Could you restate the data word for word and drop the pictures?
*** Opening Data extract ***
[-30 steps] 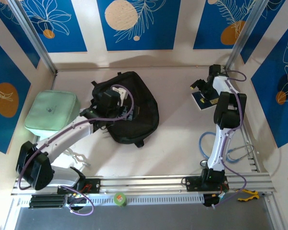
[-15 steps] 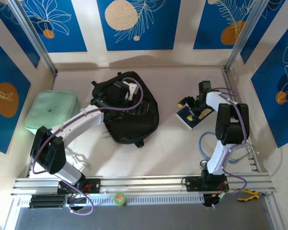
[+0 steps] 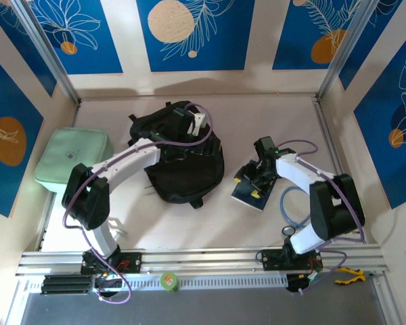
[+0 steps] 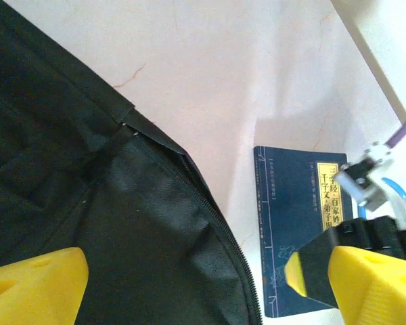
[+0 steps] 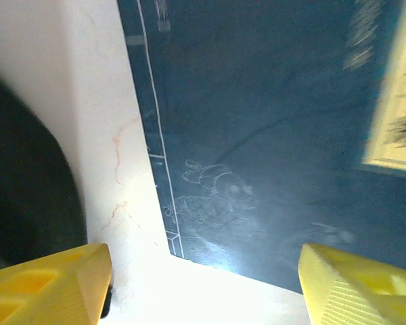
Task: Pack the student bag
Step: Move the book to the middle-right of the table, then pick up the book from the middle-right of the table.
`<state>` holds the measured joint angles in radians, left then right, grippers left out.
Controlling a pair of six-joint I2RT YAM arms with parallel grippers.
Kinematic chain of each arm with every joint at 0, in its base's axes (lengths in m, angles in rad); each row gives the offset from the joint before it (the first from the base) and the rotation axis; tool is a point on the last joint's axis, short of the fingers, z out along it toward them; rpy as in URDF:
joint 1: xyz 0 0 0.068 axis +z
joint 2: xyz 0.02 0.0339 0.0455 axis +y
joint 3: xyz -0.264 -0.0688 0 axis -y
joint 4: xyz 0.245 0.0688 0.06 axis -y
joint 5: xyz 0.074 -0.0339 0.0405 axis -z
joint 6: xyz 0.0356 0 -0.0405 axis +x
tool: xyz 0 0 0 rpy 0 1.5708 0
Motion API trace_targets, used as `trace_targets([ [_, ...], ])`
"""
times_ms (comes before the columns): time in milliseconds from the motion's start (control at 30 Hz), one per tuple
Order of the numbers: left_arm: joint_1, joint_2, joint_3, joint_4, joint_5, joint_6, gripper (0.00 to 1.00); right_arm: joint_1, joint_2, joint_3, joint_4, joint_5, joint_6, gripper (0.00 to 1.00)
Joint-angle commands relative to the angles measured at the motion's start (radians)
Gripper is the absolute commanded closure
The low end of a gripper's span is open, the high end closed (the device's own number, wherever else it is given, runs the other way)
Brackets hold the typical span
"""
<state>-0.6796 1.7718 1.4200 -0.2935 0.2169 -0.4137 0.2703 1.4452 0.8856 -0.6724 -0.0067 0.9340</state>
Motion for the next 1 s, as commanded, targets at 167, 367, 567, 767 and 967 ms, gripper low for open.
trace_targets([
  [167, -0.158, 0.164, 0.169, -0.063, -0.056, 0.013, 0.15, -0.19, -0.064, -0.022, -0.067, 0.153, -0.116, 0.4],
  [367, -0.245, 0.31, 0.283, -0.134, -0.127, 0.059, 0.22, -0.271, -0.02, -0.073, -0.009, 0.036, -0.19, 0.45],
  [567, -0.277, 0.442, 0.412, -0.263, -0.214, 0.114, 0.24, -0.293, 0.035, -0.1, 0.028, -0.017, -0.196, 0.52],
  [767, -0.278, 0.515, 0.455, -0.301, -0.178, 0.126, 0.39, -0.296, 0.064, -0.106, 0.042, -0.02, -0.21, 0.53],
  [967, -0.289, 0.57, 0.496, -0.343, -0.166, 0.136, 0.44, -0.298, 0.092, -0.106, 0.053, -0.032, -0.217, 0.59],
])
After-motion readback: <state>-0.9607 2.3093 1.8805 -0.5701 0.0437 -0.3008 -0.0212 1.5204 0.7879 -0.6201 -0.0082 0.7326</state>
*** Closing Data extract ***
Result below:
[-30 steps] 
[-15 steps] 
[+0 steps] 
[+0 steps] 
[+0 steps] 
Task: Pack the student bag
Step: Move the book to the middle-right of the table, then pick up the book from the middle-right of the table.
`<state>` holds the measured joint angles in radians, left then right, grippers left out.
Controlling a pair of six-joint I2RT YAM arms with parallel grippers.
Kinematic chain of each arm with every joint at 0, in its base's axes (lengths in m, angles in rad); each row gives the offset from the joint before it (the first from the base) and the rotation axis; tool is a point on the last joint's axis, short of the fingers, z out along it toward them; rpy as in URDF:
joint 1: xyz 0 0 0.068 axis +z
joint 2: xyz 0.02 0.0339 0.0455 axis +y
joint 3: xyz -0.264 -0.0688 0 axis -y
joint 4: xyz 0.245 0.0688 0.06 axis -y
joint 5: xyz 0.074 -0.0339 0.0405 axis -z
joint 6: xyz 0.0356 0 -0.0405 axis +x
tool: xyz 0 0 0 rpy 0 1.5708 0
Motion API trace_targets, used as `trace_targets([ [_, ...], ])`
"""
times_ms (comes before the columns): time in milliseconds from the motion's start (control at 30 Hz), one per tuple
Order of the numbers: left_arm: joint_1, joint_2, joint_3, joint_4, joint_5, joint_6, gripper (0.00 to 1.00); right_arm: joint_1, joint_2, joint_3, joint_4, joint_5, joint_6, gripper (0.00 to 1.00)
Joint-angle commands relative to the angles measured at the motion's start (radians)
Gripper is the absolute commanded closure
The low end of a gripper's span is open, the high end closed (the device's own number, wherever else it is given, runs the other way)
Brackets hold the typical span
"""
<state>-0.6796 1.7718 1.4200 -0.2935 0.2169 -0.4137 0.2703 1.4452 0.8856 -0.6724 -0.0067 0.9340</state>
Motion for the next 1 s, as commanded, targets at 167, 367, 567, 767 and 967 ms, gripper low for open.
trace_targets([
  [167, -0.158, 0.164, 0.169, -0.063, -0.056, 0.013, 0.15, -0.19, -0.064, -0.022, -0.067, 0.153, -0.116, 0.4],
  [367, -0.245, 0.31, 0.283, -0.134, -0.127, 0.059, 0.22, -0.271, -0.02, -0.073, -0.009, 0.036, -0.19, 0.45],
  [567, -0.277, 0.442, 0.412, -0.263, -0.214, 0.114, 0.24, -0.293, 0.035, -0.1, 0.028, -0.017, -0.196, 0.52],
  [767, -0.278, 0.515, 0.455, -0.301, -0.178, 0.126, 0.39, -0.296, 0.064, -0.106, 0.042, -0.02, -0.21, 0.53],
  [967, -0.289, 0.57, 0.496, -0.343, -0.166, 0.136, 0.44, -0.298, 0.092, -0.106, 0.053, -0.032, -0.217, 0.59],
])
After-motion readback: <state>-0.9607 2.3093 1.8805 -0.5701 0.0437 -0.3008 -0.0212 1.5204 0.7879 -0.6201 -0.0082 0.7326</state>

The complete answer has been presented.